▸ Task brief
If a line in the listing below contains "down", return that line.

▸ Records provided
▬▬▬▬▬▬

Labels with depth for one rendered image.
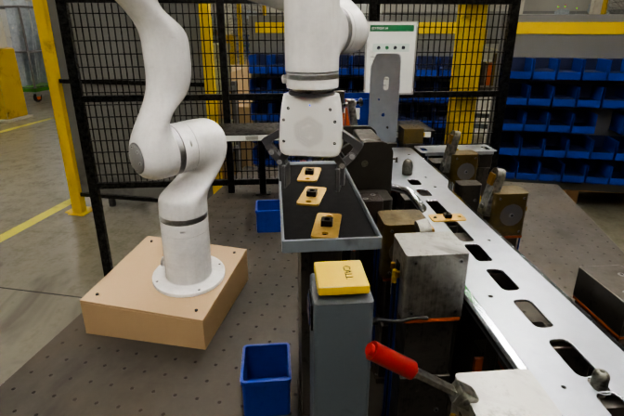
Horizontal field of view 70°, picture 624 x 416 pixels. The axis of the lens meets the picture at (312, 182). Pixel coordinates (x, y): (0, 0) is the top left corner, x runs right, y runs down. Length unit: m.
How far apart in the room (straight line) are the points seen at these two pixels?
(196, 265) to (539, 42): 2.69
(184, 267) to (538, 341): 0.81
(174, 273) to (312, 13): 0.78
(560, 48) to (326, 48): 2.76
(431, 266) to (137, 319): 0.75
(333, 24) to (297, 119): 0.15
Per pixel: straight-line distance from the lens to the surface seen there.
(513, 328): 0.79
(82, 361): 1.24
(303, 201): 0.74
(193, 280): 1.21
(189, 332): 1.16
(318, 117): 0.70
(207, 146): 1.08
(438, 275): 0.73
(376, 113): 1.76
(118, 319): 1.24
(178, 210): 1.11
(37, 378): 1.24
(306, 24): 0.68
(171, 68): 1.02
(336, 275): 0.54
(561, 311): 0.86
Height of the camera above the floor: 1.44
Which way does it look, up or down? 19 degrees down
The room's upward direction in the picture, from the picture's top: straight up

▬▬▬▬▬▬

▸ Answer to the problem
Horizontal field of view 70°, picture 624 x 416 pixels. The axis of the lens meets the picture at (312, 182). Pixel coordinates (x, y): (0, 0) is the top left corner, x runs right, y runs down. Length unit: m.
Which way does it look, up or down? 19 degrees down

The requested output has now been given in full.